WHAT THE EXERCISE ASKS
Among the entries below, please show each line that carries the word "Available".

EXTRACTED INFORMATION
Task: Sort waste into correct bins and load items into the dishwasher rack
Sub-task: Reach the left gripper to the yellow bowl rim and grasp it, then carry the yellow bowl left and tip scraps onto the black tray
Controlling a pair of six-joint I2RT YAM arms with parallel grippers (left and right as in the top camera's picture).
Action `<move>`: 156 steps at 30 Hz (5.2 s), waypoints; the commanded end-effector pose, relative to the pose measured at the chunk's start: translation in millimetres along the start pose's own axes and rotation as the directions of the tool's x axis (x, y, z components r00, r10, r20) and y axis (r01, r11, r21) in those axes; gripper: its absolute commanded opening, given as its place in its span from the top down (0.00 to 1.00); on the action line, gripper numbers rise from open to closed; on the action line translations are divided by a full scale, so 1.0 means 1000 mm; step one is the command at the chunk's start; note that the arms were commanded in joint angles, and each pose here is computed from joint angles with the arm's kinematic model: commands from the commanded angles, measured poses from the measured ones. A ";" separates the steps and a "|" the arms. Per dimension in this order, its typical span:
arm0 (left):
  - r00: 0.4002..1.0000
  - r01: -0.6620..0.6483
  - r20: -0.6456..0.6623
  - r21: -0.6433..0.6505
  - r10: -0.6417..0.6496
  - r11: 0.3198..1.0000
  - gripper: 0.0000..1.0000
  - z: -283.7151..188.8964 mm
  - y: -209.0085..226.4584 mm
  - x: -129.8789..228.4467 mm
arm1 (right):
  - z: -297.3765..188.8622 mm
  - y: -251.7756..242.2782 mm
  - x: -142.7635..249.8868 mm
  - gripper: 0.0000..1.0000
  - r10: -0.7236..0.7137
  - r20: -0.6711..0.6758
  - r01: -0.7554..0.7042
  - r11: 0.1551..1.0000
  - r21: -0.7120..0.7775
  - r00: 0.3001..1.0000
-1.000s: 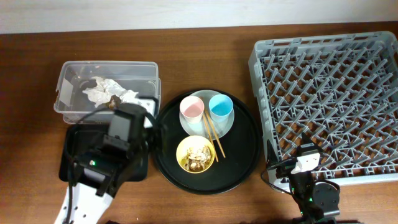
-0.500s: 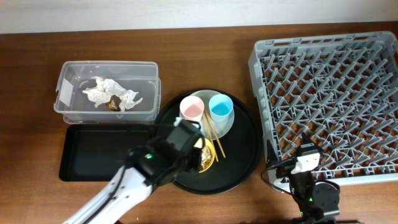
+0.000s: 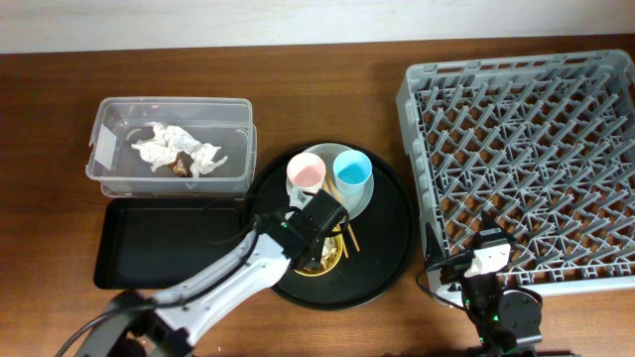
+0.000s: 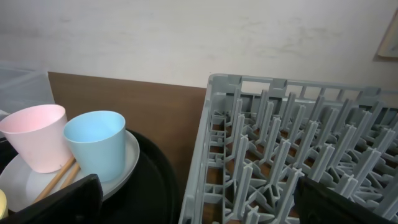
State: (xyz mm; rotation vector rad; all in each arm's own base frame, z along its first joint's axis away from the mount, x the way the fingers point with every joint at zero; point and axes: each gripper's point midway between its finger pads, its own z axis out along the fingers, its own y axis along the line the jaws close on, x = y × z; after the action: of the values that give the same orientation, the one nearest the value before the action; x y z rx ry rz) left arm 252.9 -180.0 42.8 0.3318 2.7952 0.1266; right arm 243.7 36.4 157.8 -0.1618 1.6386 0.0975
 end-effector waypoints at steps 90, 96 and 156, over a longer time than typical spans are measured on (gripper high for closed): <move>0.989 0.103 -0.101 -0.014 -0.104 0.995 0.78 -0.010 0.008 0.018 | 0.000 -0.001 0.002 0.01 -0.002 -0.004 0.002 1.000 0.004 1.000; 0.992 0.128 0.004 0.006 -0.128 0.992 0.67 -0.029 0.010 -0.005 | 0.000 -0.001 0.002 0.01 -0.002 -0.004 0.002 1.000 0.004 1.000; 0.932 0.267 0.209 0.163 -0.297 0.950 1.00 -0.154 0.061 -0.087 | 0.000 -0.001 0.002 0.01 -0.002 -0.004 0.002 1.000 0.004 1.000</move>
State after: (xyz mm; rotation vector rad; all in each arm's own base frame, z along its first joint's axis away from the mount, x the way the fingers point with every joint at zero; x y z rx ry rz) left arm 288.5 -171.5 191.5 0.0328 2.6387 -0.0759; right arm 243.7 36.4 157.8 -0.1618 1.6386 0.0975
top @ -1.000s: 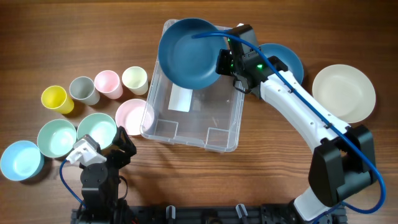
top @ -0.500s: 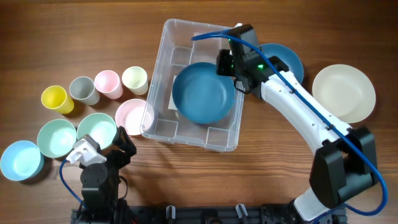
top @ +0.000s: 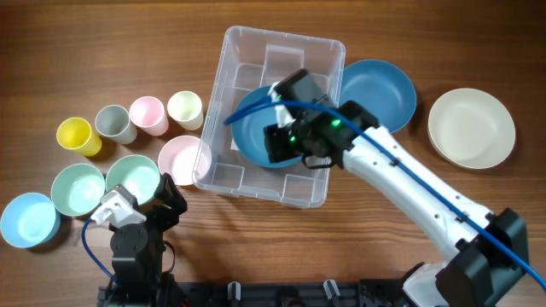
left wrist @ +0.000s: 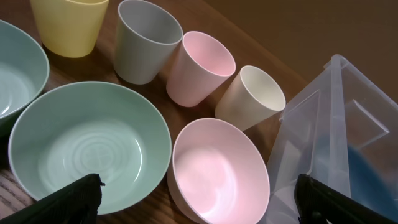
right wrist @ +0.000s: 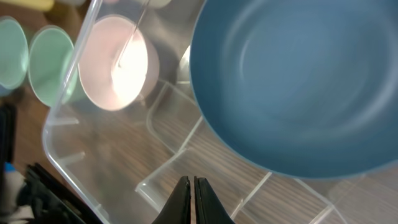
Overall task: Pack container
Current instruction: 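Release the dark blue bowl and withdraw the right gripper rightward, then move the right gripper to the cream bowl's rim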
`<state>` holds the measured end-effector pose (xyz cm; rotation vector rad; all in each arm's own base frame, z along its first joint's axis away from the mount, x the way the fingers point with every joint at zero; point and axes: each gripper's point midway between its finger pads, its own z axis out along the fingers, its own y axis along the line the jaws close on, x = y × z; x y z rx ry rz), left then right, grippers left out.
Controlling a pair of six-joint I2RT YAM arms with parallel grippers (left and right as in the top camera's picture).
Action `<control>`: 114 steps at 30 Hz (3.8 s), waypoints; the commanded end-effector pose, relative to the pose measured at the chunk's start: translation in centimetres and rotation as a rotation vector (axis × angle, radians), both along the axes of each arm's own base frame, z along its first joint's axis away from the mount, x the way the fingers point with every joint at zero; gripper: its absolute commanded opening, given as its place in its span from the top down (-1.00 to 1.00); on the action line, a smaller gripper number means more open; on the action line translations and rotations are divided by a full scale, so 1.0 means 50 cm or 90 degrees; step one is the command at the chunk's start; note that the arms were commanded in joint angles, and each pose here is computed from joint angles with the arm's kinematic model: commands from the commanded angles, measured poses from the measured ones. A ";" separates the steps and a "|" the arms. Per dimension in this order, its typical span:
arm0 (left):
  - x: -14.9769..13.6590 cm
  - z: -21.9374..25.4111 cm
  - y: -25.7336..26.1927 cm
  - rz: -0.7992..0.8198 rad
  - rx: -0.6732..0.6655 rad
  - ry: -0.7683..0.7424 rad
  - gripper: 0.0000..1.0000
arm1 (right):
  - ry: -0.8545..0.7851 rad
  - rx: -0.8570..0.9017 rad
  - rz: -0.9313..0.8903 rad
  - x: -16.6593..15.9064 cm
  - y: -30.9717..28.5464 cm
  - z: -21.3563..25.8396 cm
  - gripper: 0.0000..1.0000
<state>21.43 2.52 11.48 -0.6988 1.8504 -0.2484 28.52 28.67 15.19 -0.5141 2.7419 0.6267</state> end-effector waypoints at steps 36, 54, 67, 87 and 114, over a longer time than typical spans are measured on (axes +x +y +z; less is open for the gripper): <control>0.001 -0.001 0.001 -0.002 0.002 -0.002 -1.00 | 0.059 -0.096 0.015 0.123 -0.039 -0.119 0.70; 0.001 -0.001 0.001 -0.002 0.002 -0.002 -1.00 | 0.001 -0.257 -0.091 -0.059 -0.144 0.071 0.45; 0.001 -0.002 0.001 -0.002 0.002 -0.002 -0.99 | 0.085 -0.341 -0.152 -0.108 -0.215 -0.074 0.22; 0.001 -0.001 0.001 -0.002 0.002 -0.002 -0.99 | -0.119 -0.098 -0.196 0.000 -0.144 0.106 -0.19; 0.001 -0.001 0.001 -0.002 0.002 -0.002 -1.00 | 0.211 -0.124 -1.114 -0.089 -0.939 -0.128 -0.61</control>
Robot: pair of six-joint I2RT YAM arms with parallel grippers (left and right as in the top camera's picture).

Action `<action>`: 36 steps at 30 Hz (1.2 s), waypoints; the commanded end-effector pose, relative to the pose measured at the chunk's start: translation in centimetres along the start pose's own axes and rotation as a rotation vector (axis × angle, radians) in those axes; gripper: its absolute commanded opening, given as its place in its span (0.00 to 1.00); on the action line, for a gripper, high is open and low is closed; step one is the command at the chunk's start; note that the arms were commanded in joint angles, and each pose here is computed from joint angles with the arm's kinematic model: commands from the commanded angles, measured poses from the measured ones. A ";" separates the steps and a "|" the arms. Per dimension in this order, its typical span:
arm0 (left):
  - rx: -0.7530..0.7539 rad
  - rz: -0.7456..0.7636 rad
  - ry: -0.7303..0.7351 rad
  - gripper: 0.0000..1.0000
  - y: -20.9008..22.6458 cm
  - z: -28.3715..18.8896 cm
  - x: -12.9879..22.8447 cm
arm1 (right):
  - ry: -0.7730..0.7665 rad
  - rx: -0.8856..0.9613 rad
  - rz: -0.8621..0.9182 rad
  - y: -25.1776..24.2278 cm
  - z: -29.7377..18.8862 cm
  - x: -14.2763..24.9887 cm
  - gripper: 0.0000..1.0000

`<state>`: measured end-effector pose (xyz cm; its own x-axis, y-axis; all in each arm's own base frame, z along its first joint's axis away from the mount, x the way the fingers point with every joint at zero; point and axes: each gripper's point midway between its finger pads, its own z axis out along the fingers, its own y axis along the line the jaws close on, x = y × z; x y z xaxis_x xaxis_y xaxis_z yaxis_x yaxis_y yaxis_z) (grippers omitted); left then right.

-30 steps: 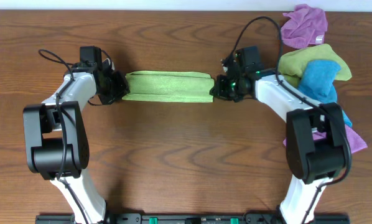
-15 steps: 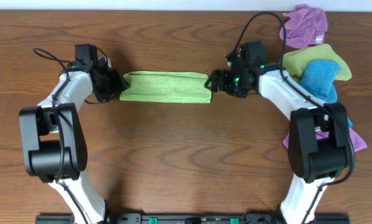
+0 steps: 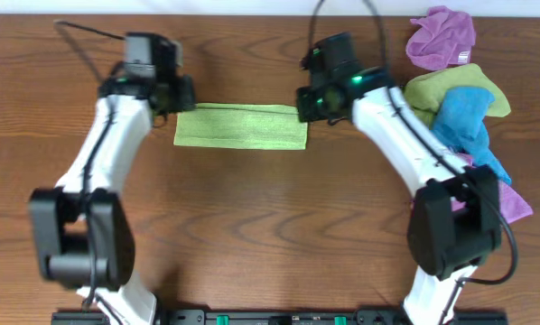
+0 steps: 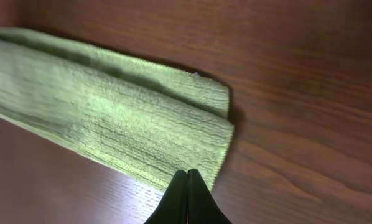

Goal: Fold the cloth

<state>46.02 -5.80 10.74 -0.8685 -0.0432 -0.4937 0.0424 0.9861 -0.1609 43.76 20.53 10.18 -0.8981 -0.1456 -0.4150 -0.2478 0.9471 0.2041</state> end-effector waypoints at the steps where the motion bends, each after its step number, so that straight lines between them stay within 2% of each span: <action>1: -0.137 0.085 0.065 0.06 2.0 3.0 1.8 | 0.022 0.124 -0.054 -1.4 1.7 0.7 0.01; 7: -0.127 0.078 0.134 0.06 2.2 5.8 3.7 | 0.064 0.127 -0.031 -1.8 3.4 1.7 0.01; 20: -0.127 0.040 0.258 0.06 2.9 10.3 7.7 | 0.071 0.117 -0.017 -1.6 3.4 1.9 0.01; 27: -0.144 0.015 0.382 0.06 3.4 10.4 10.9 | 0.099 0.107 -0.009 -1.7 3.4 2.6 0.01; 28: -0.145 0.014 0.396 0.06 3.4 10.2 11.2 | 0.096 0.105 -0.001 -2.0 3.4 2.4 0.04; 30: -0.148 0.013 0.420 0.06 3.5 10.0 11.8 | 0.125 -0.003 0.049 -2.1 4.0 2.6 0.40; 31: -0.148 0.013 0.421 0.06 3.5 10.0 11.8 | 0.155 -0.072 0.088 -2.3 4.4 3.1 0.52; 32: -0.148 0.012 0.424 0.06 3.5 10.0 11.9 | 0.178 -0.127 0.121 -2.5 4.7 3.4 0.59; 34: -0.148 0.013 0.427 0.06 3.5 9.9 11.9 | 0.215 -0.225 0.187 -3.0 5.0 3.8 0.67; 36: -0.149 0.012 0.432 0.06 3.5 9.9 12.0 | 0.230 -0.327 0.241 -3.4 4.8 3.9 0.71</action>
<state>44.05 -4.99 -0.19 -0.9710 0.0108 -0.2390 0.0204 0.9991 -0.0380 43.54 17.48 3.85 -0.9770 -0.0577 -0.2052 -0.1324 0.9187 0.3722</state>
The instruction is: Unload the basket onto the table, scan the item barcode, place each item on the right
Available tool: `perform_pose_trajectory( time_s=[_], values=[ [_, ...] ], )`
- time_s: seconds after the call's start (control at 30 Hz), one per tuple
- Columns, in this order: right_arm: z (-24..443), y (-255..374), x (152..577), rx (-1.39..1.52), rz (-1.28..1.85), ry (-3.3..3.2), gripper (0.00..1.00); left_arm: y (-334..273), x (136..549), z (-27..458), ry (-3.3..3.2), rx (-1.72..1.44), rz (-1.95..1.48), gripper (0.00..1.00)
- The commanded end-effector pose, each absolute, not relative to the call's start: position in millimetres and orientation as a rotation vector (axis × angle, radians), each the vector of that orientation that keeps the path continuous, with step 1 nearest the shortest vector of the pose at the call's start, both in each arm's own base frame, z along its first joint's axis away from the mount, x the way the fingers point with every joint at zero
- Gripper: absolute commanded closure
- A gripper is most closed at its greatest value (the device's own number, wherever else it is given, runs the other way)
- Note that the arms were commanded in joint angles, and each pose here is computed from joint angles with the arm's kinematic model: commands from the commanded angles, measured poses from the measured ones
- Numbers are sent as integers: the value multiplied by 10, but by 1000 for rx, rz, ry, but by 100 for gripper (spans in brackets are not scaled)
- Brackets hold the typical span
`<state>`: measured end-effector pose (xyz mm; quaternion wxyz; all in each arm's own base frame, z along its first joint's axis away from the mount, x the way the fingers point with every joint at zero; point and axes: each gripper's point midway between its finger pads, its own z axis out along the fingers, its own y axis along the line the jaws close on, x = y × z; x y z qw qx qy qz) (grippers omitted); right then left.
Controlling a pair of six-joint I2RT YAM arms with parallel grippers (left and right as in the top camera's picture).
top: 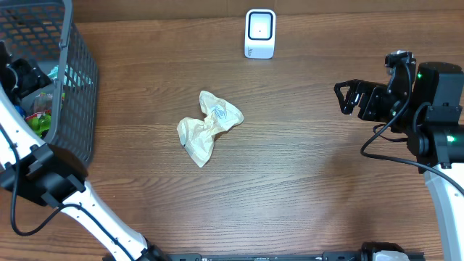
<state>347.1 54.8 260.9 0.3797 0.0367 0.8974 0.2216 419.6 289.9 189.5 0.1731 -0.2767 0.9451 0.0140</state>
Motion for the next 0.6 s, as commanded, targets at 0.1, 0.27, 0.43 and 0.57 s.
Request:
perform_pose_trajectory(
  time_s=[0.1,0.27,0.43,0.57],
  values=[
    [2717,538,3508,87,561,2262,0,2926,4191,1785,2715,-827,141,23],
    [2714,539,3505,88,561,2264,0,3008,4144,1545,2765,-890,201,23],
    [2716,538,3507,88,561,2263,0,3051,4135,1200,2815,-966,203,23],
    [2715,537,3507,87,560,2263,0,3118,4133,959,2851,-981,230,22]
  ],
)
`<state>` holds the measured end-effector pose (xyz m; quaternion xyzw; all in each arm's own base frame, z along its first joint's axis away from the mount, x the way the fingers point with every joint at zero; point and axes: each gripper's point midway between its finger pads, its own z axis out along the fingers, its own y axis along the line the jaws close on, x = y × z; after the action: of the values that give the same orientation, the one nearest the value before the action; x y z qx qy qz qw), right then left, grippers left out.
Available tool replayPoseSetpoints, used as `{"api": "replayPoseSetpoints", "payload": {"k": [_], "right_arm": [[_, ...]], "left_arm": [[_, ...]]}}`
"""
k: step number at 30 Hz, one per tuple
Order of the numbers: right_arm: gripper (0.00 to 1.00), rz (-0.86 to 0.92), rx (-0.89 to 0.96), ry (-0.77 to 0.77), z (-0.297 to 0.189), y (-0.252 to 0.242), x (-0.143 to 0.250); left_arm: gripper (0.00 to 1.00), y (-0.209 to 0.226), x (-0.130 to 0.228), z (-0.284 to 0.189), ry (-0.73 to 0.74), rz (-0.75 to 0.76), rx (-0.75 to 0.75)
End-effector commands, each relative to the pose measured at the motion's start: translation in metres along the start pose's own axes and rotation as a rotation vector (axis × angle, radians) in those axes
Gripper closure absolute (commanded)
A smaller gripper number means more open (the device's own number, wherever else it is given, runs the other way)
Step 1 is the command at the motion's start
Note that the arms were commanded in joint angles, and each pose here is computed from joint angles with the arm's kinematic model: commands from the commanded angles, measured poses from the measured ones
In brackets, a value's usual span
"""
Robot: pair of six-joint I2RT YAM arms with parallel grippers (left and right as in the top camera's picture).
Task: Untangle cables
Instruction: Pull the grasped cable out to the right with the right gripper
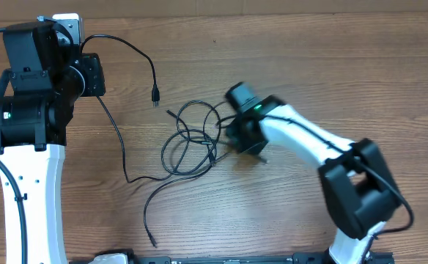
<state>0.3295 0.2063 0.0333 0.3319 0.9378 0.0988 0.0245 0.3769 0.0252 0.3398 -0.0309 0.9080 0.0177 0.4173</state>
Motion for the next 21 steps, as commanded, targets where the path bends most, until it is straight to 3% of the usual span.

OUTPUT FOR THIS EXERCISE
Available tool: `perform_pose_trajectory( time_s=[_], values=[ [_, ...] ], )`
Available tool replayPoseSetpoints, used as `{"api": "replayPoseSetpoints", "payload": {"k": [_], "right_arm": [[_, ...]], "left_arm": [[_, ...]]}}`

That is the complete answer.